TASK DESCRIPTION
Starting at the line that holds "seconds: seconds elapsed" and stopping at the line that holds "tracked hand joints", restate the records below word for word, with both of those lines included.

^^^^^^^^^^^^^^^^

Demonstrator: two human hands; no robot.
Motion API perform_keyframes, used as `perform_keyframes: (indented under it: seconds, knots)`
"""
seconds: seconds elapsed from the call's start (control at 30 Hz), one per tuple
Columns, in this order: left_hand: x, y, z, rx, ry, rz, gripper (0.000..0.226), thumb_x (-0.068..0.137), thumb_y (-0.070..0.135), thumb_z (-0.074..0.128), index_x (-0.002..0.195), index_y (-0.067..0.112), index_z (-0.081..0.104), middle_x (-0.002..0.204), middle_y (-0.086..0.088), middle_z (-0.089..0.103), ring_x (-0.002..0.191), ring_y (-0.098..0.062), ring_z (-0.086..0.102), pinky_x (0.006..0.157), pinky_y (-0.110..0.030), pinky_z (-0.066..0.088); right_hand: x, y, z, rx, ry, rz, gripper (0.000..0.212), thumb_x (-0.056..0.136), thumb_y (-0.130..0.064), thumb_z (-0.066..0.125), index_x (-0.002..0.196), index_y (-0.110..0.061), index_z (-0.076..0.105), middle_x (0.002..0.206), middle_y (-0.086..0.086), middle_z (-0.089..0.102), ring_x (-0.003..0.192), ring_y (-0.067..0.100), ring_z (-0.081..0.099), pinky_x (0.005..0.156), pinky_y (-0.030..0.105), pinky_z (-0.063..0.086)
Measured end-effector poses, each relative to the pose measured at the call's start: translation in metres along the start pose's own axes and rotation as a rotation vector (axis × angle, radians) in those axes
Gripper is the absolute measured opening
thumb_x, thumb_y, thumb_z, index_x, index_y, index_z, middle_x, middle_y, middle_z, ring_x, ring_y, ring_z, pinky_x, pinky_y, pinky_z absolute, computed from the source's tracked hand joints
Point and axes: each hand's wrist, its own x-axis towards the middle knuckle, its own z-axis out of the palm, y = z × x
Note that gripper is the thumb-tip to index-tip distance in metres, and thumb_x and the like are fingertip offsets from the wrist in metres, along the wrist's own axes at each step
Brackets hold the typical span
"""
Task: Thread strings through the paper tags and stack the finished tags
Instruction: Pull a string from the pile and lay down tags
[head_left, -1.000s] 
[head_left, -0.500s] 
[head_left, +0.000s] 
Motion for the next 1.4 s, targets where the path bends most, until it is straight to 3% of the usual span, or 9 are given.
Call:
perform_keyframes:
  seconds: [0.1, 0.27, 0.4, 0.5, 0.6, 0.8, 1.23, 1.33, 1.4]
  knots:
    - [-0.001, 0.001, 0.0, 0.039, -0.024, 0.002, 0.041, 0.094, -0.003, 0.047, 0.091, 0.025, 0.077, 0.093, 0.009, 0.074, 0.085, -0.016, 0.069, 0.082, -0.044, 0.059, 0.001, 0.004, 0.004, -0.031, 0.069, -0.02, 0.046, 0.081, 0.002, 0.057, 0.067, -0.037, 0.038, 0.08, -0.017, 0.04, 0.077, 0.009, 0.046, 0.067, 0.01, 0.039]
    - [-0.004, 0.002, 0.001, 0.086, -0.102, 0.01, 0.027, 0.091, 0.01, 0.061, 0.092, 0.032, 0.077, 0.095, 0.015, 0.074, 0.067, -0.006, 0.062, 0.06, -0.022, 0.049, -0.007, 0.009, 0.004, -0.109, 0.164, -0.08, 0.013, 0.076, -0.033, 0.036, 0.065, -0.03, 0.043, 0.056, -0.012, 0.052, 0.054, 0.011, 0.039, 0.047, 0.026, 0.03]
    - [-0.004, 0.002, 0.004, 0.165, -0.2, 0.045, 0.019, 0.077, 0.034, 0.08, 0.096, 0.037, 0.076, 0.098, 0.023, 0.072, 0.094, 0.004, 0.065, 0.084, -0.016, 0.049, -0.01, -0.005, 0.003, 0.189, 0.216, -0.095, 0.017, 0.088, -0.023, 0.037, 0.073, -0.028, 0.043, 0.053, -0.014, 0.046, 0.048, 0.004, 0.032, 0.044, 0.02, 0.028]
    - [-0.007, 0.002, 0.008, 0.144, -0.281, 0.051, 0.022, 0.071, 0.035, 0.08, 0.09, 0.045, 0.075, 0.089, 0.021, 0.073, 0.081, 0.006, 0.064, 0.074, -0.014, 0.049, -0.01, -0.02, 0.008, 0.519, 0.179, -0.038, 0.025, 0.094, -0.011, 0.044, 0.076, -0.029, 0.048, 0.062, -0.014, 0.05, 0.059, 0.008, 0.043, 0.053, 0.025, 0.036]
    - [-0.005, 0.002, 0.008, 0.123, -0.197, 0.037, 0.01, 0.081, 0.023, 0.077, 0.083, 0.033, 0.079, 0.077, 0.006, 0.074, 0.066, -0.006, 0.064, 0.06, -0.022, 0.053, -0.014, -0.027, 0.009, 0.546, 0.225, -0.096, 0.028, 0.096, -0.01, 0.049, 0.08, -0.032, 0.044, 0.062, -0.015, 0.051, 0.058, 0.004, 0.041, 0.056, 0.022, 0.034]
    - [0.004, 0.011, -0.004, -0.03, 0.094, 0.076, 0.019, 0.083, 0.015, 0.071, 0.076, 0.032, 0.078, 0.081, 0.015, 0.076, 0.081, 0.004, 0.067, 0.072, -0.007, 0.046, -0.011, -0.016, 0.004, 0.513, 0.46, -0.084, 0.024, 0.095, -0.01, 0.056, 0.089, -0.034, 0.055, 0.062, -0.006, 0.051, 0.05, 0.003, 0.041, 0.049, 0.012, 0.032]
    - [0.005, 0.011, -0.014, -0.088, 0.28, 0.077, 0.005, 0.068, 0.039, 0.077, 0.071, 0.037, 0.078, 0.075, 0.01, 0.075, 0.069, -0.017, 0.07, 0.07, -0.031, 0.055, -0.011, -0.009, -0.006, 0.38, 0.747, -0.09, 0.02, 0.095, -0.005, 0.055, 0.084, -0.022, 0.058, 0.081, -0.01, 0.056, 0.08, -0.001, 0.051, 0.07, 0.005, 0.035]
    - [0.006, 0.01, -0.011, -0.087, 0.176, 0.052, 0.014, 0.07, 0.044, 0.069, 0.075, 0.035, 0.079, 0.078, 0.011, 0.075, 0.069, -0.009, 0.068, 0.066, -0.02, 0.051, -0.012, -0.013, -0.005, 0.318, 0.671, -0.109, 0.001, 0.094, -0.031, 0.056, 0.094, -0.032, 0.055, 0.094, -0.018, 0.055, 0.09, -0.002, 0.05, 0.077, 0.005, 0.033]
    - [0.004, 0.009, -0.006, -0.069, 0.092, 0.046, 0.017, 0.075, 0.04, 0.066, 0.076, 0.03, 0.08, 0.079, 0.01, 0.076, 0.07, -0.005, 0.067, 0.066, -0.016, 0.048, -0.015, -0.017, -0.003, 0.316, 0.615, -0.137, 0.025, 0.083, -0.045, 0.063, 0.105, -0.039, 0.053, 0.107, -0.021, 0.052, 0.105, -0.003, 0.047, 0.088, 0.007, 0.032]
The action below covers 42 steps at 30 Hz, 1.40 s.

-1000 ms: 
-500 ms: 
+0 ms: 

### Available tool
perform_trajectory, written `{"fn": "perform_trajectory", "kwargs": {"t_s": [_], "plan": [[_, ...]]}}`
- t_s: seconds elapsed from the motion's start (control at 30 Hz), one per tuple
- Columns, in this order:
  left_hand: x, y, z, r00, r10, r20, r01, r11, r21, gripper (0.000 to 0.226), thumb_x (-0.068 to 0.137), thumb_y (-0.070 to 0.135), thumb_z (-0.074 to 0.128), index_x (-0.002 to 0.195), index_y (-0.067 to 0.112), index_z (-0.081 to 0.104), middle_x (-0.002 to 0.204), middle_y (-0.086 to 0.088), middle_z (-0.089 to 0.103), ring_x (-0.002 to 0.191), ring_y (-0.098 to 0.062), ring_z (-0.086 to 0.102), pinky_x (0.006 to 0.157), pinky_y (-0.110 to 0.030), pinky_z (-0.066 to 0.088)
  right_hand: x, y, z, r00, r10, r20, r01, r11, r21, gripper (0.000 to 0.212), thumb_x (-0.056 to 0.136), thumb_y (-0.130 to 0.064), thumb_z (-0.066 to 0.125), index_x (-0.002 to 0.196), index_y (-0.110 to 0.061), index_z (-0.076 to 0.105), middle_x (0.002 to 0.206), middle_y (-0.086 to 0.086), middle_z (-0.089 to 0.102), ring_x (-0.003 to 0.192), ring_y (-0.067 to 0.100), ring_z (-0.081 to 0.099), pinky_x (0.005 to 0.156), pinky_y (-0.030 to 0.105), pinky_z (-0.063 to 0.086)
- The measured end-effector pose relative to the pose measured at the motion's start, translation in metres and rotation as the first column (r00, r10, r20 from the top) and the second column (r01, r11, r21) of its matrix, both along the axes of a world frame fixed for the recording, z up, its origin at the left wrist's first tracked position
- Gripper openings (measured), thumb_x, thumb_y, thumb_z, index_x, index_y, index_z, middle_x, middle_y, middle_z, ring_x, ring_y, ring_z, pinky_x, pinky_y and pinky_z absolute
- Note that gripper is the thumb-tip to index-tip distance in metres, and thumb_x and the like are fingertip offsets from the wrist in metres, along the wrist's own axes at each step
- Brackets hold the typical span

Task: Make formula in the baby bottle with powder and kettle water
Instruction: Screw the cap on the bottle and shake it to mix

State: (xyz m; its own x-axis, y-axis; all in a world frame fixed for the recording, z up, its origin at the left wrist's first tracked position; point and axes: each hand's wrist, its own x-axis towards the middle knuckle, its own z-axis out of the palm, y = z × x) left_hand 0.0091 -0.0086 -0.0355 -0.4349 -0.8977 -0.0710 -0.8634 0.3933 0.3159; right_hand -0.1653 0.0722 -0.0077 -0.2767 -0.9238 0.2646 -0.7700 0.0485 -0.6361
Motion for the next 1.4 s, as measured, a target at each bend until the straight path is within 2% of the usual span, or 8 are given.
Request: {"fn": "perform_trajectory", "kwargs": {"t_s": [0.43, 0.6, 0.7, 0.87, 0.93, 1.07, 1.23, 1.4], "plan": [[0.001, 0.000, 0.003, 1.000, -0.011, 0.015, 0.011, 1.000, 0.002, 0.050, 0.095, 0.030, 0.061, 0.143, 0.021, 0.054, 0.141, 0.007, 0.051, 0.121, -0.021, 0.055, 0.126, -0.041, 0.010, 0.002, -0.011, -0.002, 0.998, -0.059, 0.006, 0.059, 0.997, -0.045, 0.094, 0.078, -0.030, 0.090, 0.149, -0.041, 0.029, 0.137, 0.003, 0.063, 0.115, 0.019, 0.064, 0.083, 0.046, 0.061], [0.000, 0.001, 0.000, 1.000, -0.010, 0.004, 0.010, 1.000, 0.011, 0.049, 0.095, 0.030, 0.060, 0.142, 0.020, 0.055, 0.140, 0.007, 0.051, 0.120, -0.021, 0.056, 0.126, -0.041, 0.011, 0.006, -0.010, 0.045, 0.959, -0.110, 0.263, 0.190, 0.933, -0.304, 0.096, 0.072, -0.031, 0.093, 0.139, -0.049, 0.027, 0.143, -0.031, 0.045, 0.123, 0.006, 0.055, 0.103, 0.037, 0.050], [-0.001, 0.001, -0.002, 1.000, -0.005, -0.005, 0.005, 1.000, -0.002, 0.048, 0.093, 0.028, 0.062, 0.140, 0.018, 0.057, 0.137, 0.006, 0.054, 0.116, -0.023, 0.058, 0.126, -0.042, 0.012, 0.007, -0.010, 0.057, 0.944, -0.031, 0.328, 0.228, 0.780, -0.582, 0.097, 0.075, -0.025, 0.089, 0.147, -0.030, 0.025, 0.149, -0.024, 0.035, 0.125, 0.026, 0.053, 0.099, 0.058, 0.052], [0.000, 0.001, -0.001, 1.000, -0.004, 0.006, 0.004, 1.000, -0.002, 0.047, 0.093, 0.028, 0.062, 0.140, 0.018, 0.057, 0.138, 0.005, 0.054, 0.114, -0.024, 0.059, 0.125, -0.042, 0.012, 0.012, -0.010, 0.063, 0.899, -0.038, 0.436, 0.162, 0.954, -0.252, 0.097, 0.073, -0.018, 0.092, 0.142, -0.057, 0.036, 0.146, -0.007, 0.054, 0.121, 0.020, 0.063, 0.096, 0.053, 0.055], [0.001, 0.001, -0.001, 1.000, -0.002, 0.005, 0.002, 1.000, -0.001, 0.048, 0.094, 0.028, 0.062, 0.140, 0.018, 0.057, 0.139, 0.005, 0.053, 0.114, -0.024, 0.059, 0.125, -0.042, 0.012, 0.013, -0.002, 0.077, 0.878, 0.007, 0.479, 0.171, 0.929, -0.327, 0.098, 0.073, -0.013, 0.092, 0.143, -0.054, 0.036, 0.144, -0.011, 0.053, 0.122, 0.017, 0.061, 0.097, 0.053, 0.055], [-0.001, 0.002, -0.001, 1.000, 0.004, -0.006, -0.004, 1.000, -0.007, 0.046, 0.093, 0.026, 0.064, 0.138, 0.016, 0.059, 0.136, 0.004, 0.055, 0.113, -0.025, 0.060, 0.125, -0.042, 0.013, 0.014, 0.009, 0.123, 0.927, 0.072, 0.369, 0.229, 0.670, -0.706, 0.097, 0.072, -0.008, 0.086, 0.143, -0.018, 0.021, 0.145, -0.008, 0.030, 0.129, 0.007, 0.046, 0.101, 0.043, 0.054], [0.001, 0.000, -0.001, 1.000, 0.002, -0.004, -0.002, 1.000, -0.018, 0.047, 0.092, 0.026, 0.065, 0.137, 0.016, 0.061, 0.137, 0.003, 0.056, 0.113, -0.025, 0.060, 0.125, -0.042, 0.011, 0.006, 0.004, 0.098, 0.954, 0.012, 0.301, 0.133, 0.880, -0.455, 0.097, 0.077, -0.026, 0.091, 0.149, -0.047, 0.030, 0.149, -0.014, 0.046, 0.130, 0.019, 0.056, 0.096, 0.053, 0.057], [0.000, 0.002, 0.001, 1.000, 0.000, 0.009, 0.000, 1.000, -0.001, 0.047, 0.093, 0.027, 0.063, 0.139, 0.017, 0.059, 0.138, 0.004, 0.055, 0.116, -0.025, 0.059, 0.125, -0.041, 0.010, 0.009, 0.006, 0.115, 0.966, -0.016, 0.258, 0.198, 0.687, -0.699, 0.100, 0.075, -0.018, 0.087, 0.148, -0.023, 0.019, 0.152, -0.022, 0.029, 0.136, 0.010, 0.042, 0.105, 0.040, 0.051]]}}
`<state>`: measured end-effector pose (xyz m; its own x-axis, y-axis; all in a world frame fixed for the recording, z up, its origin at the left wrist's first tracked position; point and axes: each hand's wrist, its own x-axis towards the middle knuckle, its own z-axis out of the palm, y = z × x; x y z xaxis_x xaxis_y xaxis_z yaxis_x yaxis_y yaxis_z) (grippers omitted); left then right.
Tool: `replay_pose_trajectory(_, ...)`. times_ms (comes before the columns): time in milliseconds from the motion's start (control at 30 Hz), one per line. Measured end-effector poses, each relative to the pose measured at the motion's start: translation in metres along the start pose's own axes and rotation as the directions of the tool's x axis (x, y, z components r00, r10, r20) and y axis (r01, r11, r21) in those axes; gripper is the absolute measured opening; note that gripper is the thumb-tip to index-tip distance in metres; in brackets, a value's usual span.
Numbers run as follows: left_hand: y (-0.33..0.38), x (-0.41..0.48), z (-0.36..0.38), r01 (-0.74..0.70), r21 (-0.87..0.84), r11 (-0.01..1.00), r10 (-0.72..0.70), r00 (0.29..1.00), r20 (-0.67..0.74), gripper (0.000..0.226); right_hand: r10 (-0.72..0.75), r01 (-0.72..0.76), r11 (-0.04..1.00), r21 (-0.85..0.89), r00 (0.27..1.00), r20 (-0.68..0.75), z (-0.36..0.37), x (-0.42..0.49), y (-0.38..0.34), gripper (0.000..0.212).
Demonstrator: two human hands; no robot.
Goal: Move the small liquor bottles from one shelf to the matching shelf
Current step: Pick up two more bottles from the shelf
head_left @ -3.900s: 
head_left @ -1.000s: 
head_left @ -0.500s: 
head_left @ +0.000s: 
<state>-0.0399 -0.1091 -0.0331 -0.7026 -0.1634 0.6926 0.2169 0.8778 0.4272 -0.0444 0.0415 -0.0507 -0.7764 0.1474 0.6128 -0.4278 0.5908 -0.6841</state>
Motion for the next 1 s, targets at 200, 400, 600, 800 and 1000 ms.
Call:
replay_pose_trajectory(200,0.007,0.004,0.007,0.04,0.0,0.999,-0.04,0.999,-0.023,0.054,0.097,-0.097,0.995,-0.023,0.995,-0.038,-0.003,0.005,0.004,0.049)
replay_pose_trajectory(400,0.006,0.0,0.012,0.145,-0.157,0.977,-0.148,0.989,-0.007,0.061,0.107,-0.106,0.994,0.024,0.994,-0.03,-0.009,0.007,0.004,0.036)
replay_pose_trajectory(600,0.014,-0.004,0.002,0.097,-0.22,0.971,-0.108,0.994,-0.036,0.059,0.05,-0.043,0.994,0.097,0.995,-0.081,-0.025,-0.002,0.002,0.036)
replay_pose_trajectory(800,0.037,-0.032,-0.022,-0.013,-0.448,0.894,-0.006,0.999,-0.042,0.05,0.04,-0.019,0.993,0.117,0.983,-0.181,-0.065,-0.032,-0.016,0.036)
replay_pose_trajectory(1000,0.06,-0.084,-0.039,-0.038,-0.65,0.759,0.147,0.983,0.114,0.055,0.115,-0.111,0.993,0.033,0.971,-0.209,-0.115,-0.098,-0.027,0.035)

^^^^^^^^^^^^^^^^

EXERCISE ANSWER
seconds: seconds elapsed from the call's start (control at 30 Hz), one per tuple
Columns, in this order: left_hand: x, y, z, rx, ry, rz, gripper (0.000..0.226), thumb_x (-0.068..0.137), thumb_y (-0.070..0.135), thumb_z (-0.074..0.128), index_x (-0.002..0.195), index_y (-0.067..0.112), index_z (-0.081..0.104), middle_x (-0.002..0.204), middle_y (-0.086..0.088), middle_z (-0.089..0.103), ring_x (-0.002..0.191), ring_y (-0.098..0.062), ring_z (-0.086..0.102), pinky_x (0.006..0.157), pinky_y (-0.110..0.030), pinky_z (-0.066..0.088); right_hand: x, y, z, rx, ry, rz, gripper (0.000..0.212), thumb_x (-0.056..0.136), thumb_y (-0.130..0.064), thumb_z (-0.066..0.125), index_x (-0.002..0.196), index_y (-0.110..0.061), index_z (-0.076..0.105), middle_x (0.002..0.206), middle_y (-0.086..0.086), middle_z (-0.089..0.102), ring_x (-0.003..0.192), ring_y (-0.067..0.100), ring_z (-0.081..0.099), pinky_x (0.005..0.156), pinky_y (-0.030..0.105), pinky_z (-0.063..0.086)
Measured end-effector poses, each relative to the pose measured at the call's start: translation in metres along the start pose's own axes and rotation as a rotation vector (axis × angle, radians) in those axes
Gripper is the absolute measured opening
thumb_x, thumb_y, thumb_z, index_x, index_y, index_z, middle_x, middle_y, middle_z, ring_x, ring_y, ring_z, pinky_x, pinky_y, pinky_z absolute, computed from the source's tracked hand joints

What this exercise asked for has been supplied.